Work instruction:
How does the data below read from its first line through the line containing "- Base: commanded"? Print those lines exactly.

(Dataset records)
Start of Block

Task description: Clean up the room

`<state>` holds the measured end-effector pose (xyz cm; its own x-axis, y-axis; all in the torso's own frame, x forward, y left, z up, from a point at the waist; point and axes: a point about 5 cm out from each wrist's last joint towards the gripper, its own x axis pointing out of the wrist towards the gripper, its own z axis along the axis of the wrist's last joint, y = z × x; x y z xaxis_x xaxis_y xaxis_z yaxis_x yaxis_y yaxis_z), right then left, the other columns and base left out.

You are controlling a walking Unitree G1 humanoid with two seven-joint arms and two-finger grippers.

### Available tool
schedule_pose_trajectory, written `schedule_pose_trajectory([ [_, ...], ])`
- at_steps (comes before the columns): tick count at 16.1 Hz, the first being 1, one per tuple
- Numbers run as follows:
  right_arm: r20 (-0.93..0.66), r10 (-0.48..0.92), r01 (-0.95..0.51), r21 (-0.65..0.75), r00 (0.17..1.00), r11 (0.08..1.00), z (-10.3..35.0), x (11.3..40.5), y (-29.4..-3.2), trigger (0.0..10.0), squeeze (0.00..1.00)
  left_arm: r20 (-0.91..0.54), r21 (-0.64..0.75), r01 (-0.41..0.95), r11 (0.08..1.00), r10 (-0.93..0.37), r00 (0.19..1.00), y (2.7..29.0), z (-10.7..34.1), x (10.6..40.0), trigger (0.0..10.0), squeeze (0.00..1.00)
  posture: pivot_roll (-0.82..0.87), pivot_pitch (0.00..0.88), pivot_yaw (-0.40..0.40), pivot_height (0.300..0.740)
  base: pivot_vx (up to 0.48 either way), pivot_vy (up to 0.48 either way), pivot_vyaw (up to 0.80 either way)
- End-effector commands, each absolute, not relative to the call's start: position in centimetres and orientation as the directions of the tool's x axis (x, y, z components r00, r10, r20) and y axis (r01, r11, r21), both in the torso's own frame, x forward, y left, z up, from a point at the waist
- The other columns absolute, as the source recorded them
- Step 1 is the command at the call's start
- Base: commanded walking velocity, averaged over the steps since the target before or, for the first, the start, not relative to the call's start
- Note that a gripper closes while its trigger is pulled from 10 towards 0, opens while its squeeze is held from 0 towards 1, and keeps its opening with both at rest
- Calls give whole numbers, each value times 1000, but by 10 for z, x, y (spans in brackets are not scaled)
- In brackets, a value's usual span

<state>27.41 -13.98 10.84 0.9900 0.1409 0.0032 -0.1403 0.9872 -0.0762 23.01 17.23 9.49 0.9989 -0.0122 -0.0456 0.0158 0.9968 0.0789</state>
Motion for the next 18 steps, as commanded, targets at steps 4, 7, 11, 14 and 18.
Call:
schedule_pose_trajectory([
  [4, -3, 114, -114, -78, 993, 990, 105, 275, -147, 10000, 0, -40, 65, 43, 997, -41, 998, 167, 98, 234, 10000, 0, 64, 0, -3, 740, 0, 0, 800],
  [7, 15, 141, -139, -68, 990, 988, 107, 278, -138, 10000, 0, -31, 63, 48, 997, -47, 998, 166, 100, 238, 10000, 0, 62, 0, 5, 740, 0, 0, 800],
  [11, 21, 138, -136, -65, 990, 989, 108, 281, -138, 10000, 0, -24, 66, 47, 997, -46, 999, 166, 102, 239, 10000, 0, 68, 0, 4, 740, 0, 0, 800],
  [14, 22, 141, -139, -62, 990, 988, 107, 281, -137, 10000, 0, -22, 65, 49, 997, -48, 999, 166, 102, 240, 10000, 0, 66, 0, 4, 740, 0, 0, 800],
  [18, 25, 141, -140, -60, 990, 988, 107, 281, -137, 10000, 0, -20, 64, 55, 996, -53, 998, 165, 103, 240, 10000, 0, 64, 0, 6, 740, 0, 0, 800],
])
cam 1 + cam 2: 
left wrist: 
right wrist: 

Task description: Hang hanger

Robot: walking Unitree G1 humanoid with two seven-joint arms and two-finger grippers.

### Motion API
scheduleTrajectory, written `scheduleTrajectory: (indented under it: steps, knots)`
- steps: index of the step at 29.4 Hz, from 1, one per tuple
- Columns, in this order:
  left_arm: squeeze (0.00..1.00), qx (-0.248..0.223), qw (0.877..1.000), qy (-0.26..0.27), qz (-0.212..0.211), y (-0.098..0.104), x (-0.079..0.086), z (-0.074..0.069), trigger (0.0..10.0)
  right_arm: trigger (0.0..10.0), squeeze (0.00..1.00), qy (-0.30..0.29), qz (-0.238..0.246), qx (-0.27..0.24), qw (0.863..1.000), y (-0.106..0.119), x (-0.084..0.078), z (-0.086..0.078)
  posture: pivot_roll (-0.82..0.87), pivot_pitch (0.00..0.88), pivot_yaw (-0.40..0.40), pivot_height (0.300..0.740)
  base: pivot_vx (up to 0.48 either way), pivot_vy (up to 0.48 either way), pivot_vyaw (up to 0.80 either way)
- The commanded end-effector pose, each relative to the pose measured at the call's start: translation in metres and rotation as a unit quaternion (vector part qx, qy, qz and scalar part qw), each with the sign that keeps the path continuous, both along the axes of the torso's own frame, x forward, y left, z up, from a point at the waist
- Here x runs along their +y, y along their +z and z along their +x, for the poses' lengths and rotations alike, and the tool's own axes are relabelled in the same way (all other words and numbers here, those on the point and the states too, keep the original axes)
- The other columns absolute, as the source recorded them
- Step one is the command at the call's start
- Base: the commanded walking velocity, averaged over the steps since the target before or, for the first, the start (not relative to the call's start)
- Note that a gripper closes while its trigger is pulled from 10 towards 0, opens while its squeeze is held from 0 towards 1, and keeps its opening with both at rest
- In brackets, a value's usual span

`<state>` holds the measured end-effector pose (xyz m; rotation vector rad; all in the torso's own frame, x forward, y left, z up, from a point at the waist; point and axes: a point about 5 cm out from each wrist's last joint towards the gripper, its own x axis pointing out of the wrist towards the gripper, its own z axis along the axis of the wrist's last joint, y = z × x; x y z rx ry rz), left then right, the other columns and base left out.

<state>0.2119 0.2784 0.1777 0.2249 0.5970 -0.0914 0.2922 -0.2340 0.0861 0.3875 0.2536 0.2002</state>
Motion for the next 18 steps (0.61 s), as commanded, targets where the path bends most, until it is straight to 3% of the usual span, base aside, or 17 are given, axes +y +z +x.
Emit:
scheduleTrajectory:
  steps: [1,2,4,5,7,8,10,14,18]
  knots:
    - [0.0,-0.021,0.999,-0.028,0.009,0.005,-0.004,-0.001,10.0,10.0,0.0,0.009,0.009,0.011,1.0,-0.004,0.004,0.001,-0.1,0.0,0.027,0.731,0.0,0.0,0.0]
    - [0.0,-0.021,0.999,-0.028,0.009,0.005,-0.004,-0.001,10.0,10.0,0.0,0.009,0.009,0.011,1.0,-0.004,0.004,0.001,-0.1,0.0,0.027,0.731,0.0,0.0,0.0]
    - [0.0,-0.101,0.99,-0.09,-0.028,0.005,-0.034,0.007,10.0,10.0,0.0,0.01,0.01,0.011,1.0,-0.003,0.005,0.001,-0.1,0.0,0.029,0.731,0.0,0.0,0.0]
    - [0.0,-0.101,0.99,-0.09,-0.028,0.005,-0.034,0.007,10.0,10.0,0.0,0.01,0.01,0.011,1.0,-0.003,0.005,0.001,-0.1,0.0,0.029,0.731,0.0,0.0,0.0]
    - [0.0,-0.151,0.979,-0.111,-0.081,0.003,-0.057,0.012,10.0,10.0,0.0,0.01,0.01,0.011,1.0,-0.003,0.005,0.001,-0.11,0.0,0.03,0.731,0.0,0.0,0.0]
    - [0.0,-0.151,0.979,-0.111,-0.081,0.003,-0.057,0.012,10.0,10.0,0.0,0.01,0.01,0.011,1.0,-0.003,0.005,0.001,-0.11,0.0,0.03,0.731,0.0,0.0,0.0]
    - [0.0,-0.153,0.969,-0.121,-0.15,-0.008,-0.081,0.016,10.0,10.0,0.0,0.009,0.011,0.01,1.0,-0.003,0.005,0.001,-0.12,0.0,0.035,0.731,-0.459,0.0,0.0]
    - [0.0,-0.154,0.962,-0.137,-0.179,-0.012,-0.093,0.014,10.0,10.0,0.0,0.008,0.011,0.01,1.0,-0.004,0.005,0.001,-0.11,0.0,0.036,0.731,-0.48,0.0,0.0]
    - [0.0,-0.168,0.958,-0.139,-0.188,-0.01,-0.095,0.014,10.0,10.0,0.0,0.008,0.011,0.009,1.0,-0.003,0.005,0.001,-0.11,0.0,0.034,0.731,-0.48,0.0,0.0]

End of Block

Result for this task:
Task description: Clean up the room

`<state>` holds the measured end-effector pose (xyz cm; its own x-axis, y-axis; all in the torso's own frame, x forward, y left, z up, from a point at the waist; point and axes: a point about 5 cm out from each wrist's last joint towards the gripper, its own x axis pointing out of the wrist towards the gripper, its own z axis along the axis of the wrist's last joint, y = z × x; x y z xaxis_x xaxis_y xaxis_z yaxis_x yaxis_y yaxis_z), right then left, the other columns and base left out.

You are controlling a walking Unitree G1 humanoid with two seven-joint arms and two-finger grippers.

### Available tool
schedule_pose_trajectory, written `schedule_pose_trajectory([ [_, ...], ])`
- at_steps (comes before the columns): tick count at 16.1 Hz, the first being 1, one per tuple
- Numbers run as follows:
  right_arm: r20 (-0.93..0.66), r10 (-0.48..0.92), r01 (-0.95..0.51), r21 (-0.65..0.75), r00 (0.17..1.00), r11 (0.08..1.00), z (-10.3..35.0), x (11.3..40.5), y (-29.4..-3.2), trigger (0.0..10.0), squeeze (0.00..1.00)
  left_arm: r20 (-0.91..0.54), r21 (-0.64..0.75), r01 (-0.41..0.95), r11 (0.08..1.00), r10 (-0.93..0.37), r00 (0.19..1.00), y (2.7..29.0), z (-10.7..34.1), x (10.6..40.0), trigger (0.0..10.0), squeeze (0.00..1.00)
  posture: pivot_roll (-0.82..0.87), pivot_pitch (0.00..0.88), pivot_yaw (-0.40..0.40), pivot_height (0.300..0.740)
  base: pivot_vx (up to 0.48 either way), pivot_vy (up to 0.48 either way), pivot_vyaw (up to 0.80 either way)
- End-effector commands, each absolute, not relative to the call's start: position in centimetres and orientation as the directions of the tool's x axis (x, y, z components r00, r10, r20) and y axis (r01, r11, r21), both in the torso's own frame, x forward, y left, z up, from a point at the waist
- The other columns absolute, as the source recorded them
- Step 1 is the command at the call's start
- Base: commanded walking velocity, averaged over the steps since the target before or, for the first, the start, not relative to the call's start

This completes the exercise.